Además, las enfermedades y tratamientos estudiados variaron (15 estudios en AR frente a solo unos pocos en otras enfermedades, y un rango diverso de terapias inmunosupresoras), y la mayoría de los estudios analizaron exclusivamente la MI (muestras fecales), mientras que muy pocos examinaron otros sitios corporales. Los autores encontraron una marcada heterogeneidad entre los estudios en múltiples dimensiones, desde la forma en que se perfilaban los pacientes y se recolectaban/procesaban las muestras, hasta los índices de diversidad y los métodos de análisis taxonómico utilizados.

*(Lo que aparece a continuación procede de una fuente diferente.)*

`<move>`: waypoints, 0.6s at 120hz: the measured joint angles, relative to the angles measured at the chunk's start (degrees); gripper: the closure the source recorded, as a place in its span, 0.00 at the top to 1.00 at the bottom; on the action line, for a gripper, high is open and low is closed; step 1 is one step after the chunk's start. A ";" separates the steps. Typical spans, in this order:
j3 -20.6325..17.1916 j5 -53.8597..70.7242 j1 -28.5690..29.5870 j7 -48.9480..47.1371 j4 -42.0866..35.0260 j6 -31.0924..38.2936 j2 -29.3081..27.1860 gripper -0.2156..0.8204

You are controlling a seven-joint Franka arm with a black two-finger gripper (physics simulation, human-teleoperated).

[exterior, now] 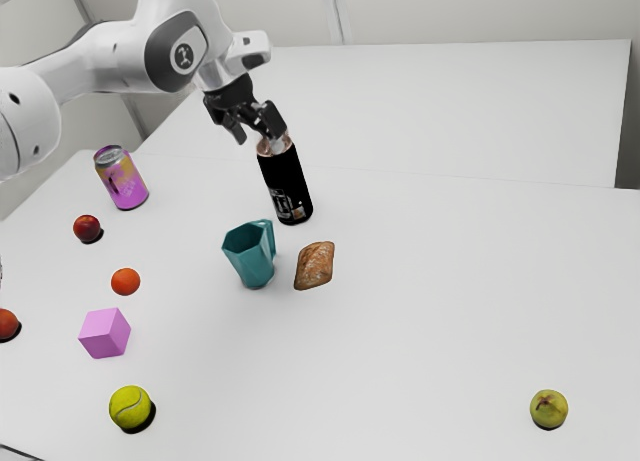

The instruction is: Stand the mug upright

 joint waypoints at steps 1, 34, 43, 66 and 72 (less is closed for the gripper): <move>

La interacción entre la MI y la terapia IS ha sido abordada principalmente con un enfoque bacteriano, con escasa atención a nivel fúngico y viral; en consecuencia, los estudios incluidos no aportan hallazgos relevantes en este sentido. Asimismo, ninguno de los trabajos evaluó la relación entre las vías funcionales microbianas y la terapia IS, lo que limita la posibilidad de interpretar los resultados con plausibilidad biológica.
En conclusión, los estudios individuales aportan evidencia relevante de que los cambios en la MH podrían estar relacionados con la respuesta a los tratamientos IS en las ERAS, si bien, la calidad global moderada y la considerable heterogeneidad en el abordaje de los estudios a esta asociación limitan la solidez y generalización de conclusiones combinadas. Es necesario la estandarización de los estudios sobre la MH para poder combinar resultados y establecer conclusiones con mayor confianza.
Conflicto de interesesLos autores declaran no tener ningún conflicto de intereses.